#### [TASK PROMPT]
Look below for the line with "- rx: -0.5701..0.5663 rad"; begin the copy there and stop after the line with "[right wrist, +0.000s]", keeping the text exact and the pictures out.

#### [Items from a data source]
***

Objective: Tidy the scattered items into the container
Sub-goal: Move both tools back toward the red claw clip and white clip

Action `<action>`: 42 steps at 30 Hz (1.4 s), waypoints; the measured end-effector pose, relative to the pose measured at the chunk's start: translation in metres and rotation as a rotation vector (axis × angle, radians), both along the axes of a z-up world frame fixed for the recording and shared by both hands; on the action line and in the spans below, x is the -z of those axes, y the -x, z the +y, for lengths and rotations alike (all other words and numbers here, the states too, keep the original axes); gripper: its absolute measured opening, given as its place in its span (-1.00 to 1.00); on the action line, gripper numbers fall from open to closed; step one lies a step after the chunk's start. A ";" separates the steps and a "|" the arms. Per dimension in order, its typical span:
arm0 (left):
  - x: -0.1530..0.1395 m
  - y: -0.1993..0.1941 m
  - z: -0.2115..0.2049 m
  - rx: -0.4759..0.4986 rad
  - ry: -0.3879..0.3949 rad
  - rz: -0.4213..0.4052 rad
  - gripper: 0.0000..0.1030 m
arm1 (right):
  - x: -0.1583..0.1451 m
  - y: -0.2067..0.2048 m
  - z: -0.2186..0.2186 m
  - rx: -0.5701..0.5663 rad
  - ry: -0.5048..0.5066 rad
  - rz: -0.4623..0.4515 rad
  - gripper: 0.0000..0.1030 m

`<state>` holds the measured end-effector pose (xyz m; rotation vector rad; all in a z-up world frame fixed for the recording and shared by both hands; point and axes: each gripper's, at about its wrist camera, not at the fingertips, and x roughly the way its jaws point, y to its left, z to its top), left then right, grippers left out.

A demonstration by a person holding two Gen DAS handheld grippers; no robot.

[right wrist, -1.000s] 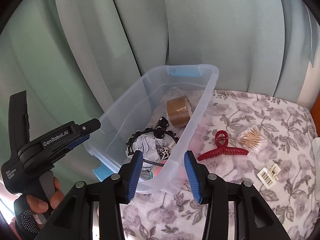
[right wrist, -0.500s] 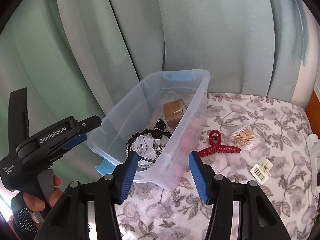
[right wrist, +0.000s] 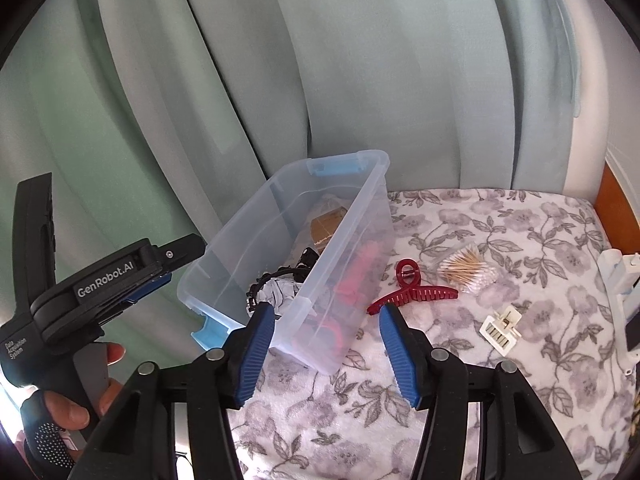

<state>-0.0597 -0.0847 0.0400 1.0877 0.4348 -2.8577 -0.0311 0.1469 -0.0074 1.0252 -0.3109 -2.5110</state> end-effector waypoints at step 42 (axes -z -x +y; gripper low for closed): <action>0.086 0.020 0.177 0.430 0.186 -0.152 0.99 | 0.100 0.009 0.172 0.308 0.109 -0.232 0.21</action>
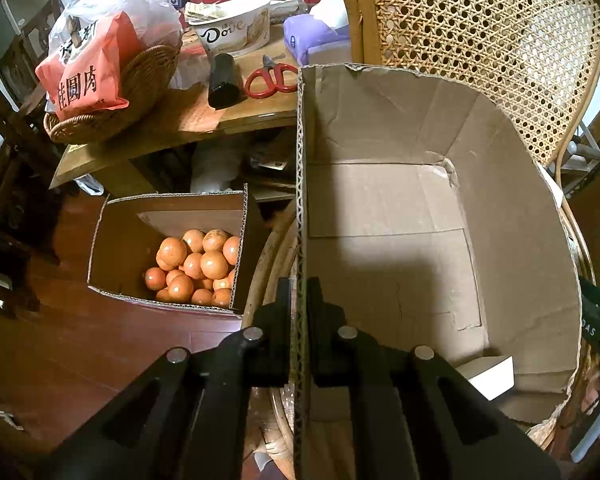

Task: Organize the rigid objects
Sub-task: 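Move the right gripper to the white remote and close on it, then lift the white remote with the right gripper and drop it into the box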

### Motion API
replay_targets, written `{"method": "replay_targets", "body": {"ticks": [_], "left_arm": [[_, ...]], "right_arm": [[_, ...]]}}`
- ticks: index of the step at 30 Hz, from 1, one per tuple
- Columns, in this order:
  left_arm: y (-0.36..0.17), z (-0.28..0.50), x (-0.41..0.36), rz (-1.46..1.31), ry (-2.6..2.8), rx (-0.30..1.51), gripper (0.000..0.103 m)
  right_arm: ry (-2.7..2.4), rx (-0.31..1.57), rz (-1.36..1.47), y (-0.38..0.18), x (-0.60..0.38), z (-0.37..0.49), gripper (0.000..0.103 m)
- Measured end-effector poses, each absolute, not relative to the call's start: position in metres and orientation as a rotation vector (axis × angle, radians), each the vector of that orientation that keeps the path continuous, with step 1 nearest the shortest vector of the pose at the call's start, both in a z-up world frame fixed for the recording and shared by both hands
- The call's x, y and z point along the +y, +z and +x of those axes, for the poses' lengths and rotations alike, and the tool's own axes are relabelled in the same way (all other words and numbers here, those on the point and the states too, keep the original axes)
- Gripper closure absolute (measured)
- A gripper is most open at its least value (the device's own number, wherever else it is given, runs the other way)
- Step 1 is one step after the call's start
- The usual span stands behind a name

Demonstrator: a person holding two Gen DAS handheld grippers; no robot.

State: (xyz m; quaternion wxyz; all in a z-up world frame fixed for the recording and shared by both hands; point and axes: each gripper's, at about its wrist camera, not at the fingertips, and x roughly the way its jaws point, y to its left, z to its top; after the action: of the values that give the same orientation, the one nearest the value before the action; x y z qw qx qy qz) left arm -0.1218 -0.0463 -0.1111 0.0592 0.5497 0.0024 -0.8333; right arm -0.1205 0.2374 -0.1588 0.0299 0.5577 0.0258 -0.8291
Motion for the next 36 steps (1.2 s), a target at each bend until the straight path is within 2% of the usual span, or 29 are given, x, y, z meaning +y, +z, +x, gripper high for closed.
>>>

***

#### [YOUR SOLUTION]
  - rx: -0.5701..0.5663 rad
  - ry: -0.5048..0.5066 rad
  - rz: -0.4623..0.4515 rad
  - gripper: 0.0000..0.1030 m

`<state>` holds the measured end-effector pose (xyz m; rotation vector rad; all in a z-up world frame fixed for the recording and shared by both hands; point and axes: each gripper's, at about its wrist camera, not at the fingertips, and x roughly the way its jaws point, y to its left, z to its top), left then right, grippers left out.

A demonstration by a person holding two Gen DAS handheld grippers; no robot.

[right wrist, -1.000s] 
[right wrist, -0.500s] 
[right wrist, +0.000s] 

The exercise concludes with this answer.